**TASK GOAL:**
Quote exactly, and only, the lines from the one containing "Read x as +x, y" through the end of the material below. Skip pictures.

**DATA:**
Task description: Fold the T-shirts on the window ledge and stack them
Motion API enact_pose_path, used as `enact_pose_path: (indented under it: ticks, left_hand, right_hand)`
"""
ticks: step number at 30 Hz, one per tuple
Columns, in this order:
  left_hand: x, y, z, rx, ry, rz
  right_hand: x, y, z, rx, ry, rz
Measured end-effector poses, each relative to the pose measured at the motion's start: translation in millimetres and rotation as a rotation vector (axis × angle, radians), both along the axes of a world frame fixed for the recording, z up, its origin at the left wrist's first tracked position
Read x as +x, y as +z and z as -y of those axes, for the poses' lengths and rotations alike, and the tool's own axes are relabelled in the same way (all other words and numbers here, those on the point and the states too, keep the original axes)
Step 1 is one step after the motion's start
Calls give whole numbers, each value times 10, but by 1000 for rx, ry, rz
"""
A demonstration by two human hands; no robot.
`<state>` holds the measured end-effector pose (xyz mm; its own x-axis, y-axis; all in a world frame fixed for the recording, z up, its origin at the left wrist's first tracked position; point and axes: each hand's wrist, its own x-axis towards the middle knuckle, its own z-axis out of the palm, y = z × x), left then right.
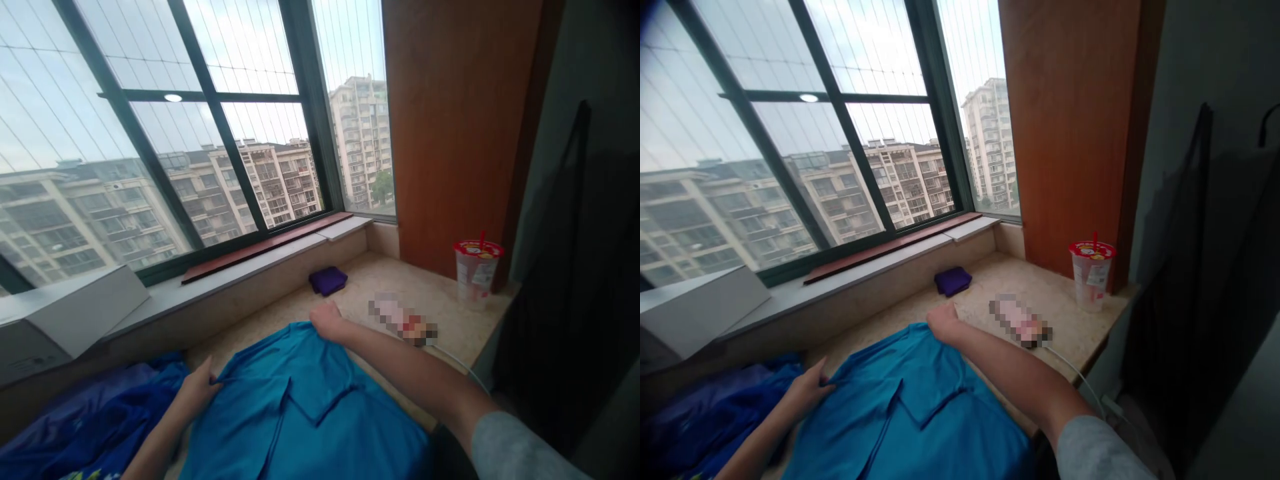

**ANSWER BOX:**
Read x as +x, y as +z and z as -y of those axes, for the poses' lengths and rotations alike, and the tool's own axes are relabelled in the same way (all other words and numbers here, those on the point and the states too, keep the original axes)
Step 1 is one step after the motion's start
Calls give whole numbers, each value times 10, but by 1000 for rx, ry, rz
"""
A demonstration by two human hands; no robot.
`<state>` holds the measured end-effector pose (xyz mm; its own x-axis, y-axis; all in a world frame fixed for the recording, z up, its origin at the left wrist's first tracked position; point and axes: each hand's wrist, its own x-axis towards the middle knuckle, its own z-axis out of the palm, y = z × x), left then right.

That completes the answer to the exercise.